Some female faculty report that “the hardest part of teaching” is the way students challenge their authority, and the problem is exacerbated in departments where the majority of faculty are men. Perhaps that is why it has affected me, a philosopher, so acutely; in 2019, only 28 per cent of tenured/tenure-track philosophy faculty were female.
Students’ behaviour reflects who society considers authoritative and what we expect from women. According to the metastudy, students see male instructors as “more accurate in their teaching, more educated, less sexist, more enthusiastic, competent, organized, easier to understand, prompt in providing feedback, and they are less penalized for being tough graders”. When prompted to generate profile pictures of professors in various departments, image-generating AI portrays most as white and male. When strangers (such as my dentist or my taxi driver) learn that I’m a professor, they follow up with “do you teach freshmen?” – the implication being, of course, that upperclassmen, who might need more expert guidance, couldn’t possibly be taught by someone who looks like me.
Quite apart from the unfairness to female faculty, this state of affairs is also bad for student equity. If higher education is committed to reaching a diverse student body, female faculty’s unequal social and professional burdens must be addressed because the presence of women faculty, and especially women faculty of colour, helps to recruit and retain students of colour.
So what can we do? There have already been recommendations to rethink our reliance on SETs (student evaluations of teaching) for retention, tenure and promotion. Others call for more training and education for students, faculty and staff about gender bias.

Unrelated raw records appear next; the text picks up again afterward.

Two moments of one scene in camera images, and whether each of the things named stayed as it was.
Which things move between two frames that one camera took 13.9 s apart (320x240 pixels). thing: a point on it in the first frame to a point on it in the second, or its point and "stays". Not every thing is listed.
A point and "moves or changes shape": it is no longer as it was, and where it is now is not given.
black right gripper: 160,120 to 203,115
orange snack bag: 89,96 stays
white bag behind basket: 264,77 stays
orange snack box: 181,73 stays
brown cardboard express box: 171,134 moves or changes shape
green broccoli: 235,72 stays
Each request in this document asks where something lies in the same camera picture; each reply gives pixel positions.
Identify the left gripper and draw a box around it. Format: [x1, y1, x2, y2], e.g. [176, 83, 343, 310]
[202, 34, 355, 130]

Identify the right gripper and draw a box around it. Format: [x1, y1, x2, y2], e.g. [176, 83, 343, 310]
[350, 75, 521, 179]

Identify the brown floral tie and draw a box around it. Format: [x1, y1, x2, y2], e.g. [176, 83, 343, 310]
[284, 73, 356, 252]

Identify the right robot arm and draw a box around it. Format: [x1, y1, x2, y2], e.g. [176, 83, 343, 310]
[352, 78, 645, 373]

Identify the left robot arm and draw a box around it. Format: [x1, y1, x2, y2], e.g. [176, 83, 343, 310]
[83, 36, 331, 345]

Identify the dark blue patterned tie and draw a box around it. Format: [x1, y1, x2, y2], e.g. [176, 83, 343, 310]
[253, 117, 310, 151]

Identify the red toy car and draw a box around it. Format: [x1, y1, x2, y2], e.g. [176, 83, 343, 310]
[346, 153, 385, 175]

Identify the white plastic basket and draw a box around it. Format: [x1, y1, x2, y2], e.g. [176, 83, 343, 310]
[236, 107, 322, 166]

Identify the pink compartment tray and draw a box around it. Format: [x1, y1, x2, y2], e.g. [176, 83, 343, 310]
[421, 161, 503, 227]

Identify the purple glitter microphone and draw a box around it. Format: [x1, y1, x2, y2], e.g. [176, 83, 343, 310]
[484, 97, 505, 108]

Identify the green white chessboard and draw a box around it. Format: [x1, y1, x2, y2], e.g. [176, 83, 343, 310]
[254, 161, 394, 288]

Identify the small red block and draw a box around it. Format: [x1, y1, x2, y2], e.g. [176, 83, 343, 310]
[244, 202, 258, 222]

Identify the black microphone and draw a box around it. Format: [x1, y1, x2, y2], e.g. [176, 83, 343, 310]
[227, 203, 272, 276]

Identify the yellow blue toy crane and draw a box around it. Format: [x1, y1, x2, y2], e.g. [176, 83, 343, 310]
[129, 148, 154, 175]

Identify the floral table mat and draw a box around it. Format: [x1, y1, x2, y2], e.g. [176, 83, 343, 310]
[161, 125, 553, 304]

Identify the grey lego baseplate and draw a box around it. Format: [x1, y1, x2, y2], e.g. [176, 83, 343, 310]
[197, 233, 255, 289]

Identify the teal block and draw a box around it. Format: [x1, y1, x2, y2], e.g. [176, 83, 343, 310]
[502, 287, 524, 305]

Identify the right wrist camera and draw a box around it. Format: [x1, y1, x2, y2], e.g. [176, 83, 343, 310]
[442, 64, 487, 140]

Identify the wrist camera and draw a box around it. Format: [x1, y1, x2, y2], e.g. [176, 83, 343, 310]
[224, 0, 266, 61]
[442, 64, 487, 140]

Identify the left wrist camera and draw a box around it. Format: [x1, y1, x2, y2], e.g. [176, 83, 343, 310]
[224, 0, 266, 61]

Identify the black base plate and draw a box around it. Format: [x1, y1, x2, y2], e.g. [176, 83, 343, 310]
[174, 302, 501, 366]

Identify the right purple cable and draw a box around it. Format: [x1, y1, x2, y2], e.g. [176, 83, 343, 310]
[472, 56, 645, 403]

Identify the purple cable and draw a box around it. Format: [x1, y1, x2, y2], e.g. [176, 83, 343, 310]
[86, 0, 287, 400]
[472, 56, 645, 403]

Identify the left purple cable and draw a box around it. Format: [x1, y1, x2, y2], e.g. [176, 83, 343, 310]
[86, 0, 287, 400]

These are good policies, but more must be done to help instructors address the day-to-day difficulties. First, continuing to talk about the phenomenon would help female faculty understand that the behaviour comes from a general resistance to women in positions of authority. Knowing that it’s not about individual instructors can help to take the sting out of negative interactions.
Second, and perhaps most important, pedagogy training must begin to consider the background of the instructor. Many teaching workshops highlight the need to set up courses in a manner that affords all students, no matter their background, a chance to succeed. But in the dozens I’ve attended, not a single workshop has mentioned that the same goes for instructors.
It is time to institutionalise the specific teaching support that female and BIPOC faculty have been long needing. This might mean training faculty in how to professionally address disrespect or to de-escalate tense situations with students. And it might mean making clear from the onset how faculty should seek support. Right now, acknowledgement of the problem and sharing of know-how occurs, if at all, haphazardly between individual instructors, leaving many to their own devices.
The basic fact is that the nature of a teaching job differs dramatically depending on how one physically presents. Until our pedagogical discussions and higher education institutions address this, female faculty will continue to endure a level of disrespect that male colleagues never dream is even possible.
Hannah H. Kim is an assistant professor in philosophy at the University of Arizona.